Work required:
Once you have read the listing, retype all of it exactly.

Data shown:
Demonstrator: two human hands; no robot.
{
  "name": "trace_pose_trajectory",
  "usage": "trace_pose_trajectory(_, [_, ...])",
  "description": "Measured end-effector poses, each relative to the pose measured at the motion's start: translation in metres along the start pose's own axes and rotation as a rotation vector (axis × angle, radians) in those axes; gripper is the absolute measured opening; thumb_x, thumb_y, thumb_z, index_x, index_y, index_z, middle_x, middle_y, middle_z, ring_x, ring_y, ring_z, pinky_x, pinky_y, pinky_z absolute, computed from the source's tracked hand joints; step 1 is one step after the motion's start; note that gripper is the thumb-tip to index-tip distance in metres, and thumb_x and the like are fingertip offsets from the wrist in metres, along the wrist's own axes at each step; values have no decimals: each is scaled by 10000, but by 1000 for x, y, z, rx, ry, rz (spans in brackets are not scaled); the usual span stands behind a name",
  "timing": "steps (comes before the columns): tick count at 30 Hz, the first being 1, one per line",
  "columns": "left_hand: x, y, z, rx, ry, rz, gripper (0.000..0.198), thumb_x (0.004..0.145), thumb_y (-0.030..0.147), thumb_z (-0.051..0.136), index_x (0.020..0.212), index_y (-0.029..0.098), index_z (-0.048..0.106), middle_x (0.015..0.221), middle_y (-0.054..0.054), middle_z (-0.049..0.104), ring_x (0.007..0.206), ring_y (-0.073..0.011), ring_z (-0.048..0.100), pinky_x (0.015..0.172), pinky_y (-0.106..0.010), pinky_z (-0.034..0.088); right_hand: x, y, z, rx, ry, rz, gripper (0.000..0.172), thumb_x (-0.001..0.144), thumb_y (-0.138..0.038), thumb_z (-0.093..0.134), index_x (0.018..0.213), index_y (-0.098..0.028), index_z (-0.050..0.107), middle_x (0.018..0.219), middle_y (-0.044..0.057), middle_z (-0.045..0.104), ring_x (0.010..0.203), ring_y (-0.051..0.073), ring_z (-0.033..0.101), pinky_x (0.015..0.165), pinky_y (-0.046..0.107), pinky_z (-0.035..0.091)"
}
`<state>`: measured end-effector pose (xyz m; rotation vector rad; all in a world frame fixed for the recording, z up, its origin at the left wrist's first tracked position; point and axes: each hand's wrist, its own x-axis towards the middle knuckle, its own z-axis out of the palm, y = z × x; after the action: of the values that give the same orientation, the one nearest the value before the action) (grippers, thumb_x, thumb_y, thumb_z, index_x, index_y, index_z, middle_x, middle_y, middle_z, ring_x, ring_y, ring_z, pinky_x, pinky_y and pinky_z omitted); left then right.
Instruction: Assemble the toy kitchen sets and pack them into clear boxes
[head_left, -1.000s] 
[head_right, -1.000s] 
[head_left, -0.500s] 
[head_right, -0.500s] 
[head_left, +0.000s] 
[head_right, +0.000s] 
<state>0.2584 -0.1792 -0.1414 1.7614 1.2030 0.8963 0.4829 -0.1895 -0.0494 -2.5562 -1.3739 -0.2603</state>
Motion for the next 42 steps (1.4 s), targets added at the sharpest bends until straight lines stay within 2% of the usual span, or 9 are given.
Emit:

Answer space:
Demonstrator: two human hands; no robot.
{
  "name": "trace_pose_trajectory",
  "usage": "trace_pose_trajectory(_, [_, ...])",
  "description": "Measured end-effector poses, each relative to the pose measured at the motion's start: translation in metres along the start pose's own axes and rotation as a rotation vector (axis × angle, radians) in those axes; gripper is the absolute measured opening; thumb_x, thumb_y, thumb_z, index_x, index_y, index_z, middle_x, middle_y, middle_z, ring_x, ring_y, ring_z, pinky_x, pinky_y, pinky_z absolute, computed from the source's tracked hand joints; step 1 is one step after the motion's start; note that gripper is the thumb-tip to index-tip distance in metres, and thumb_x and the like are fingertip offsets from the wrist in metres, along the wrist's own axes at each step; values have no decimals: each is scaled by 10000, but by 1000 for x, y, z, rx, ry, rz (spans in brackets are not scaled); the usual span stands behind a name",
  "timing": "steps (comes before the columns): tick count at 30 Hz, the first being 1, one per line",
  "columns": "left_hand: x, y, z, rx, ry, rz, gripper (0.000..0.198), thumb_x (0.004..0.145), thumb_y (-0.030..0.147), thumb_z (-0.051..0.136), index_x (0.020..0.212), index_y (-0.029..0.098), index_z (-0.048..0.106), middle_x (0.015..0.221), middle_y (-0.054..0.054), middle_z (-0.049..0.104), ring_x (0.007..0.206), ring_y (-0.073..0.011), ring_z (-0.048..0.100), pinky_x (0.015..0.172), pinky_y (-0.106..0.010), pinky_z (-0.034..0.088); right_hand: x, y, z, rx, ry, rz, gripper (0.000..0.172), thumb_x (-0.001..0.144), thumb_y (-0.138..0.038), thumb_z (-0.093..0.134), index_x (0.018..0.213), index_y (-0.098..0.028), index_z (-0.050..0.107), middle_x (0.018..0.219), middle_y (-0.044..0.057), middle_z (-0.045..0.104), ring_x (0.010..0.203), ring_y (-0.051..0.073), ring_z (-0.033..0.101), pinky_x (0.015..0.165), pinky_y (-0.046..0.107), pinky_z (-0.035..0.091)"
}
`<state>`: measured end-effector pose (xyz m; rotation vector rad; all in a world frame fixed for the recording, z up, its origin at the left wrist's first tracked position; point and axes: each hand's wrist, its own x-axis towards the middle knuckle, its own z-axis out of the palm, y = z × x; after the action: of the values that give the same orientation, the one nearest the value before the action) (grippers, thumb_x, thumb_y, thumb_z, index_x, index_y, index_z, middle_x, middle_y, middle_z, ring_x, ring_y, ring_z, pinky_x, pinky_y and pinky_z omitted); left then right.
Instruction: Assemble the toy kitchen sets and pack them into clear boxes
[head_left, -1.000s] 
[head_right, -1.000s] 
[head_left, -0.500s] 
[head_right, -0.500s] 
[head_left, +0.000s] 
[head_right, +0.000s] 
<state>0.2584 -0.1792 -0.1414 1.7614 1.2030 0.8963 0.4829 -0.1895 -0.0494 -2.5562 -1.3739 -0.2603</state>
Motion for the next 42 steps (1.4 s), targets added at the sharpest bends until straight lines stay within 2% of the usual span, or 9 are given.
Emit:

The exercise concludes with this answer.